→ Work instructions:
For this exercise, an exact copy is needed of only the lines from the one containing "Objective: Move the" through the end of the data, with pictures left out.
══ Raw data ══
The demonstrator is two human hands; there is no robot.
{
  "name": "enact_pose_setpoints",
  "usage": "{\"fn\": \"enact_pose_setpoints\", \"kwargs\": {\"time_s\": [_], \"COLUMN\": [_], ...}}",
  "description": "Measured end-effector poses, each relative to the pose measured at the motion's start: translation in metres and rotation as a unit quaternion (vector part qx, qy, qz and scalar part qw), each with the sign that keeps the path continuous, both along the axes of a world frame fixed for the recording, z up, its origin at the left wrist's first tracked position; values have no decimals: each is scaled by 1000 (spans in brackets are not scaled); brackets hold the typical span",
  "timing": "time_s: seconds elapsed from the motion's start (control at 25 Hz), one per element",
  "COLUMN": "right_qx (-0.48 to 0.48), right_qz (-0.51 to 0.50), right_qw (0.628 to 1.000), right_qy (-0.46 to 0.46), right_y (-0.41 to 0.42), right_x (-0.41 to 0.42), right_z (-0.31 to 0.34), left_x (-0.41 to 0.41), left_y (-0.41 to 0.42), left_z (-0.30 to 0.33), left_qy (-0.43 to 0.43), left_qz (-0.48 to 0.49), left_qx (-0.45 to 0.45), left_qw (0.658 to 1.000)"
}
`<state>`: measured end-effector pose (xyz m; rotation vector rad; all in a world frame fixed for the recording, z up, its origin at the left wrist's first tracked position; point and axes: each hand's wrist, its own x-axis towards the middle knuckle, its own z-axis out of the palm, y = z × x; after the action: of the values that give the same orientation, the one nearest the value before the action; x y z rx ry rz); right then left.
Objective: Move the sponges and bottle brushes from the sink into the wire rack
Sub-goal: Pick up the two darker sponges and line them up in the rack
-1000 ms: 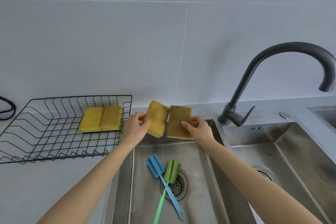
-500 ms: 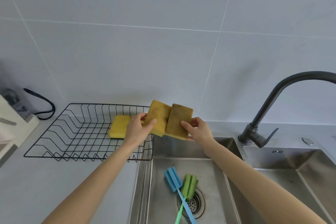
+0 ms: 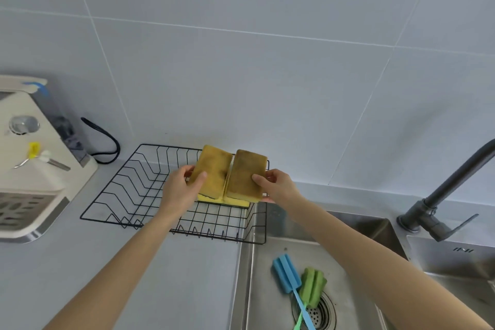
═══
→ Answer to this problem:
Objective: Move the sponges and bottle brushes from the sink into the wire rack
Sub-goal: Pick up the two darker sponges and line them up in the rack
-1000 ms: 
-500 ms: 
+0 ms: 

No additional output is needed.